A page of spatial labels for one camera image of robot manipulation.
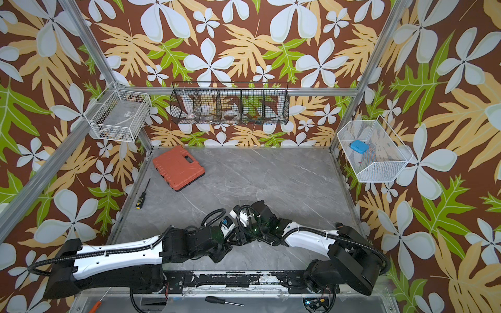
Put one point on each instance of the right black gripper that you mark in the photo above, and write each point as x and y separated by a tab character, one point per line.
242	235

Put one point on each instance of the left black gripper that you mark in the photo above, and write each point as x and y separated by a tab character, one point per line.
224	250

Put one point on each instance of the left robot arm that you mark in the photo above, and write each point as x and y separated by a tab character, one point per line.
135	265

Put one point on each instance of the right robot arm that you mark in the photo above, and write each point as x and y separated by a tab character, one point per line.
349	258

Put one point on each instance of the red plastic tool case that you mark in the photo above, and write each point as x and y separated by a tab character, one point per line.
178	168

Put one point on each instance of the black screwdriver front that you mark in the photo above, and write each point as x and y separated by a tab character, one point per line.
219	301

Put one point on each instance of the black yellow screwdriver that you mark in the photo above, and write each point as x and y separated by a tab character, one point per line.
142	198

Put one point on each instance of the blue object in basket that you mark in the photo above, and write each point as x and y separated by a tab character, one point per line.
359	147

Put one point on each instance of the white mesh basket right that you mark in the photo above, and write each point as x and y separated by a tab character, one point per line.
387	155

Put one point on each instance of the black wire basket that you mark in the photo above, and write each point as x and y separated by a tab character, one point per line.
232	103

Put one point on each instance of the orange handled tool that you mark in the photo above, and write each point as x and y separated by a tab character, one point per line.
97	305

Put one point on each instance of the white wire basket left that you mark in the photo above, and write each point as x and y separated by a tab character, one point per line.
119	114

------------

### Task requirements
With the pictures set aside, write out the whole listing exactly.

### Solved exercise
A page of spatial labels for one camera image of robot manipulation.
Put one point on each instance of the right black gripper that you mark in the photo above, and write each point as x and y separated by a tab character, one point per line.
242	235

Put one point on each instance of the left black gripper that you mark in the photo above, and write each point as x and y separated by a tab character, one point per line.
224	250

Put one point on each instance of the left robot arm that you mark in the photo above, and write each point as x and y separated by a tab character, one point per line.
135	265

Put one point on each instance of the right robot arm that you mark in the photo above, and write each point as x and y separated by a tab character, one point per line.
349	258

Put one point on each instance of the red plastic tool case that you mark in the photo above, and write each point as x and y separated by a tab character, one point per line.
178	168

Put one point on each instance of the black screwdriver front that you mark in the photo above, and write each point as x and y separated by a tab character, one point per line.
219	301

Put one point on each instance of the black yellow screwdriver that you mark in the photo above, and write each point as x and y separated by a tab character, one point per line.
142	198

Put one point on each instance of the blue object in basket that you mark in the photo above, and write each point as x and y separated by a tab character, one point per line.
359	147

Put one point on each instance of the white mesh basket right that you mark in the photo above, and write each point as x and y separated by a tab character, one point per line.
387	155

Put one point on each instance of the black wire basket that you mark in the photo above, and write each point as x and y separated by a tab character, one point per line.
232	103

Put one point on each instance of the orange handled tool that you mark in the photo above, and write each point as x and y separated by a tab character, one point per line.
97	305

Put one point on each instance of the white wire basket left that you mark in the photo above, and write each point as x and y separated by a tab character, one point per line.
119	114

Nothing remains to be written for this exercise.